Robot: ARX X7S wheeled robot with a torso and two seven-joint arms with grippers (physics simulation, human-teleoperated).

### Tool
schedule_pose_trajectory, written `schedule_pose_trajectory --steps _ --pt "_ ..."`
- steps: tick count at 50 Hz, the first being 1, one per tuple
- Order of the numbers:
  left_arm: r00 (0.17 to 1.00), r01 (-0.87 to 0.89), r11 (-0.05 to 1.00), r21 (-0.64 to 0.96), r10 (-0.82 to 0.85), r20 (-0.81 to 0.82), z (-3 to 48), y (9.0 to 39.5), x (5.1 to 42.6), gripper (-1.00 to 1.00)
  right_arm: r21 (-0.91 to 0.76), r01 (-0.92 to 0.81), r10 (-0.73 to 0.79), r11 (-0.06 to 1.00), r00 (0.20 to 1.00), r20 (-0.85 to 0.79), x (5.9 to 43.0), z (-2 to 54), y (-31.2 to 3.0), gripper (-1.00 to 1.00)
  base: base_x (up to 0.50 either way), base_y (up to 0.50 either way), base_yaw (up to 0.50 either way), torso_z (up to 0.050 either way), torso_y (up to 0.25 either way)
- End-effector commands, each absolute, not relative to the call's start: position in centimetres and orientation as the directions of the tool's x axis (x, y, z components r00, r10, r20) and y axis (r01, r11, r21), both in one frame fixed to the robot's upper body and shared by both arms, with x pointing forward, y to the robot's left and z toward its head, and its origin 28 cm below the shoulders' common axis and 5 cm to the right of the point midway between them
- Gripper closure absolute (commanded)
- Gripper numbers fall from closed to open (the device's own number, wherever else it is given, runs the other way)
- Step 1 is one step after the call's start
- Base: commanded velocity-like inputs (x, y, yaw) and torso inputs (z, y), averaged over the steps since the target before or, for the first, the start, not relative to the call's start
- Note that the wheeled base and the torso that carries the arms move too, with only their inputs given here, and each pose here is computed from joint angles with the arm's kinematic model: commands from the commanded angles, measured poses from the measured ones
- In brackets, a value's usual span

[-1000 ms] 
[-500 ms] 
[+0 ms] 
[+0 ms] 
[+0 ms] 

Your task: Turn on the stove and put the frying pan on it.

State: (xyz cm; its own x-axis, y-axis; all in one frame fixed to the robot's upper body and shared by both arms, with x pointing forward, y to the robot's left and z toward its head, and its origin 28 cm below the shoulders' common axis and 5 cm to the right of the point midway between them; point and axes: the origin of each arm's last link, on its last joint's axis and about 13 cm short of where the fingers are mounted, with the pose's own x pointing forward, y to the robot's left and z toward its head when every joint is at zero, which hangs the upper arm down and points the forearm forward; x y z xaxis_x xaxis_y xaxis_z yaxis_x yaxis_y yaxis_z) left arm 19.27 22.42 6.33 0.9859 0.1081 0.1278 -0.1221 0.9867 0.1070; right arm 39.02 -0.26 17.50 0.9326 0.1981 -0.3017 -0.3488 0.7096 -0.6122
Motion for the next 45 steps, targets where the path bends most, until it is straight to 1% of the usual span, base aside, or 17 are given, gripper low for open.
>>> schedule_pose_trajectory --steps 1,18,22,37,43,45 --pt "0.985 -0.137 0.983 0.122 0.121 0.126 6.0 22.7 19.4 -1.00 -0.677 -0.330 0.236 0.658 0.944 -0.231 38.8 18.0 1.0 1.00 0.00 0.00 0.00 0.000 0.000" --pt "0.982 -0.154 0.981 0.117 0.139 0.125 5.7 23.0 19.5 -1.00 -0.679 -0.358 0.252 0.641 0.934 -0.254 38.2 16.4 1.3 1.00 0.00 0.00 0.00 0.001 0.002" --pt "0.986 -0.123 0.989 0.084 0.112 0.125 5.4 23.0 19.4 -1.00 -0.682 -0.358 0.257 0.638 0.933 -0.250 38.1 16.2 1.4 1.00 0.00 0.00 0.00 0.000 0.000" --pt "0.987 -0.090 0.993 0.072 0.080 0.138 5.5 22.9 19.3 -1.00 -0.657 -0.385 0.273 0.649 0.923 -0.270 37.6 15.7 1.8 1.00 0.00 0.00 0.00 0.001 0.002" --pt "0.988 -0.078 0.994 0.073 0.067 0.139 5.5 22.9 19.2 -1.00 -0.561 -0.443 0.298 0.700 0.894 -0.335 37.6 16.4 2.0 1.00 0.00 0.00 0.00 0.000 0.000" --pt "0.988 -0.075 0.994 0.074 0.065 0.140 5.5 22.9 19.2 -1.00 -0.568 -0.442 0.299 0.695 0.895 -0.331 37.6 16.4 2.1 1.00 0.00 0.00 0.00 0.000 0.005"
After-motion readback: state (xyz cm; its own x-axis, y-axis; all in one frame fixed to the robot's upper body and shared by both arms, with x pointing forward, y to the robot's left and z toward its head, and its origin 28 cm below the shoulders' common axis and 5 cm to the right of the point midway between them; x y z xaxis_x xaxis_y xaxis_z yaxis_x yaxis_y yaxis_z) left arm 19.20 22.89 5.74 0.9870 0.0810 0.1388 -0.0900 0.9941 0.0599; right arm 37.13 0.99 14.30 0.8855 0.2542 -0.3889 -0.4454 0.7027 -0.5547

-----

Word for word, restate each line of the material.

## Exercise solution:
Robot: ARX X7S wheeled robot with a torso and two seven-joint arms with grippers (physics simulation, human-teleoperated).

### Tool
schedule_pose_trajectory, written `schedule_pose_trajectory --steps _ --pt "_ ..."`
- steps: tick count at 50 Hz, the first being 1, one per tuple
- Order of the numbers:
  left_arm: r00 (0.17 to 1.00), r01 (-0.87 to 0.89), r11 (-0.05 to 1.00), r21 (-0.64 to 0.96), r10 (-0.82 to 0.85), r20 (-0.81 to 0.82), z (-3 to 48), y (9.0 to 39.5), x (5.1 to 42.6), gripper (-1.00 to 1.00)
  right_arm: r21 (-0.91 to 0.76), r01 (-0.92 to 0.81), r10 (-0.73 to 0.79), r11 (-0.06 to 1.00), r00 (0.20 to 1.00), r20 (-0.85 to 0.79), x (5.9 to 43.0), z (-2 to 54), y (-31.2 to 3.0), gripper (-1.00 to 1.00)
  base: base_x (up to 0.50 either way), base_y (up to 0.50 either way), base_yaw (up to 0.50 either way), torso_z (up to 0.050 either way), torso_y (up to 0.25 either way)
- End-effector commands, each absolute, not relative to the call's start: position in centimetres and orientation as the directions of the tool's x axis (x, y, z components r00, r10, r20) and y axis (r01, r11, r21), both in one frame fixed to the robot's upper body and shared by both arms, with x pointing forward, y to the robot's left and z toward its head, and its origin 28 cm below the shoulders' common axis and 5 cm to the right of the point midway between them
- Gripper closure absolute (commanded)
- Gripper numbers fall from closed to open (the device's own number, wherever else it is given, runs the other way)
- Step 1 is one step after the call's start
- Base: commanded velocity-like inputs (x, y, yaw) and torso inputs (z, y), averaged over the steps since the target before or, for the first, the start, not relative to the call's start
- Note that the wheeled base and the torso that carries the arms move too, with only their inputs given here, and each pose here is computed from joint angles with the arm's kinematic model: commands from the commanded angles, measured poses from the measured ones
- In brackets, a value's usual span

[-1000 ms] 
[-500 ms] 
[+0 ms] 
[+0 ms] 
[+0 ms] 

Your task: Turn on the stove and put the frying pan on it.

State: (xyz cm; its own x-axis, y-axis; all in one frame fixed to the robot's upper body and shared by both arms, with x pointing forward, y to the robot's left and z toward its head, and its origin 28 cm below the shoulders' common axis and 5 cm to the right of the point midway between them; point and axes: the origin of each arm's last link, on its last joint's axis and about 13 cm short of where the fingers are mounted, with the pose's own x pointing forward, y to the robot's left and z toward its head when every joint is at zero, which hangs the upper arm down and points the forearm forward; x y z xaxis_x xaxis_y xaxis_z yaxis_x yaxis_y yaxis_z) left arm 19.27 22.42 6.33 0.9859 0.1081 0.1278 -0.1221 0.9867 0.1070; right arm 39.02 -0.26 17.50 0.9326 0.1981 -0.3017 -0.3488 0.7096 -0.6122
Motion for the next 45 steps, targets where the path bends most, until it is straight to 1% of the usual span, base aside, or 17 are given, gripper low for open.
>>> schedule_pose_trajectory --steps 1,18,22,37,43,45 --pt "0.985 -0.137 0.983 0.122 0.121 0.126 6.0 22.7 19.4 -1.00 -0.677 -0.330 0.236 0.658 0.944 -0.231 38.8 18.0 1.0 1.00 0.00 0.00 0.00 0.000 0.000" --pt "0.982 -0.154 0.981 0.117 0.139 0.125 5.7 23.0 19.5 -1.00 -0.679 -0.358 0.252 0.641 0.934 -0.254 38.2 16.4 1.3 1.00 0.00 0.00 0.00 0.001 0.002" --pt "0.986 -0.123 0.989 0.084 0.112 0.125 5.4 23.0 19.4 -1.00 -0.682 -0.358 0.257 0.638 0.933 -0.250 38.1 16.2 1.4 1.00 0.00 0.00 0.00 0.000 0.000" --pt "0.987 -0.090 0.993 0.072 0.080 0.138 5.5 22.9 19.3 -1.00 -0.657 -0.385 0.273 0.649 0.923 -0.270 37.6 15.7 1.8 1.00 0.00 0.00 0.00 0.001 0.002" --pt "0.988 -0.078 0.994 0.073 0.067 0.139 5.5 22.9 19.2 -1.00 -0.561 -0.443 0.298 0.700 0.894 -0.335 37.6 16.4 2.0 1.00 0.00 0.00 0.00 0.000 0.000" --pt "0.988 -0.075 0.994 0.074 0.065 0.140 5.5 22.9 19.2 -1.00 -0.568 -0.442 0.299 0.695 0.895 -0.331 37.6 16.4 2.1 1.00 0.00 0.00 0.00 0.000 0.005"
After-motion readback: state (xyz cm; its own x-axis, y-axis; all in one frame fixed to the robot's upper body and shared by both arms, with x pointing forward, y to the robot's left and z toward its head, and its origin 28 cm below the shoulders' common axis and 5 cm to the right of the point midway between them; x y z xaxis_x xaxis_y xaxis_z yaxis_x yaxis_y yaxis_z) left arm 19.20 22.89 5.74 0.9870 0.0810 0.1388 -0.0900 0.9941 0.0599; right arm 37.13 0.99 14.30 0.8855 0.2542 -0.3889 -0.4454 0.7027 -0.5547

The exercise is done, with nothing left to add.